> [What you should do]: Repeat the material in full. Keep every line exactly as it is.

◇ ◇ ◇

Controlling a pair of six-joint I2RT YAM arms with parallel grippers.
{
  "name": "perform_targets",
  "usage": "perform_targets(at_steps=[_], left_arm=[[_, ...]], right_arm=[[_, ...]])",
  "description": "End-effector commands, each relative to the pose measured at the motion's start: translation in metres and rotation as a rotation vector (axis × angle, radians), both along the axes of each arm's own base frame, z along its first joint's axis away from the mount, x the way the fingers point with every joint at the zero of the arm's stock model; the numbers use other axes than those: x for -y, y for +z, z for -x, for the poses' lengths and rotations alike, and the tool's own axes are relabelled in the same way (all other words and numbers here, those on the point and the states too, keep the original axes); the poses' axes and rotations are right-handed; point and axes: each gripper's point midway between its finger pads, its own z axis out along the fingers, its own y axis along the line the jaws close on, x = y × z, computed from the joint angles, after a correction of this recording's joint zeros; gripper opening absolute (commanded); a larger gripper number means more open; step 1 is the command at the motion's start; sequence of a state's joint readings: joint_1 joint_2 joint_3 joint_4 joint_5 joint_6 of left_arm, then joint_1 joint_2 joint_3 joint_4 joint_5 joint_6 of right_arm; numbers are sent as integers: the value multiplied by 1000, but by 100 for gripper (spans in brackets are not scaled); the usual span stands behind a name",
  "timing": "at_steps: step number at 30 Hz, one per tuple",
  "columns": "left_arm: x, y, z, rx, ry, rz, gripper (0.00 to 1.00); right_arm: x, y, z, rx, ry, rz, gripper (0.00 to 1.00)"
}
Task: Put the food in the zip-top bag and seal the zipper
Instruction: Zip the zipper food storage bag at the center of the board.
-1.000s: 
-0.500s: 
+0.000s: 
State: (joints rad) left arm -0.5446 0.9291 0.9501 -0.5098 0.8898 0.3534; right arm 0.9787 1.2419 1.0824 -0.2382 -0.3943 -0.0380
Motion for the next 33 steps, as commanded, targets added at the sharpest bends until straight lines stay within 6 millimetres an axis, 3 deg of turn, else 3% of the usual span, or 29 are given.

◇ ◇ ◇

> [Result]:
Controlling a pair of six-joint I2RT YAM arms with parallel grippers.
{
  "name": "perform_targets",
  "usage": "perform_targets(at_steps=[_], left_arm=[[_, ...]], right_arm=[[_, ...]])",
  "description": "End-effector commands, each relative to the pose measured at the motion's start: translation in metres and rotation as a rotation vector (axis × angle, radians), both along the axes of each arm's own base frame, z along its first joint's axis away from the mount, x the way the fingers point with every joint at the zero of the arm's stock model; the numbers use other axes than those: x for -y, y for +z, z for -x, for the poses' lengths and rotations alike, and the tool's own axes are relabelled in the same way (all other words and numbers here, those on the point and the states too, keep the original axes); the poses' axes and rotations are right-handed; point and axes: each gripper's point midway between its finger pads, its own z axis out along the fingers, its own y axis along the line the jaws close on, x = y × z, computed from the joint angles, after a correction of this recording's joint zeros; gripper opening absolute (commanded); a larger gripper number means more open; step 1 is the command at the motion's start; sequence of a state's joint readings: joint_1 joint_2 joint_3 joint_4 joint_5 joint_6 of left_arm, then joint_1 joint_2 joint_3 joint_4 joint_5 joint_6 of right_arm; numbers are sent as integers: the value multiplied by 1000, but by 100 for gripper (spans in brackets are not scaled); the usual span stands behind a name",
  "timing": "at_steps: step number at 30 Hz, one per tuple",
  "columns": "left_arm: x, y, z, rx, ry, rz, gripper (0.00 to 1.00); right_arm: x, y, z, rx, ry, rz, gripper (0.00 to 1.00)"
}
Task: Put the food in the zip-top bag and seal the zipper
Instruction: Zip the zipper food storage bag at the center of the board.
-1.000s: 
-0.500s: 
+0.000s: 
State: (joints rad) left arm -0.5446 0.9291 0.9501 -0.5098 0.8898 0.3534; right arm 0.9787 1.2419 1.0824 -0.2382 -0.3943 -0.0380
Motion for the next 33 steps, as commanded, targets added at the sharpest bends until straight lines stay within 6 millimetres an axis, 3 deg of turn, else 3% of the usual span, or 29 are given.

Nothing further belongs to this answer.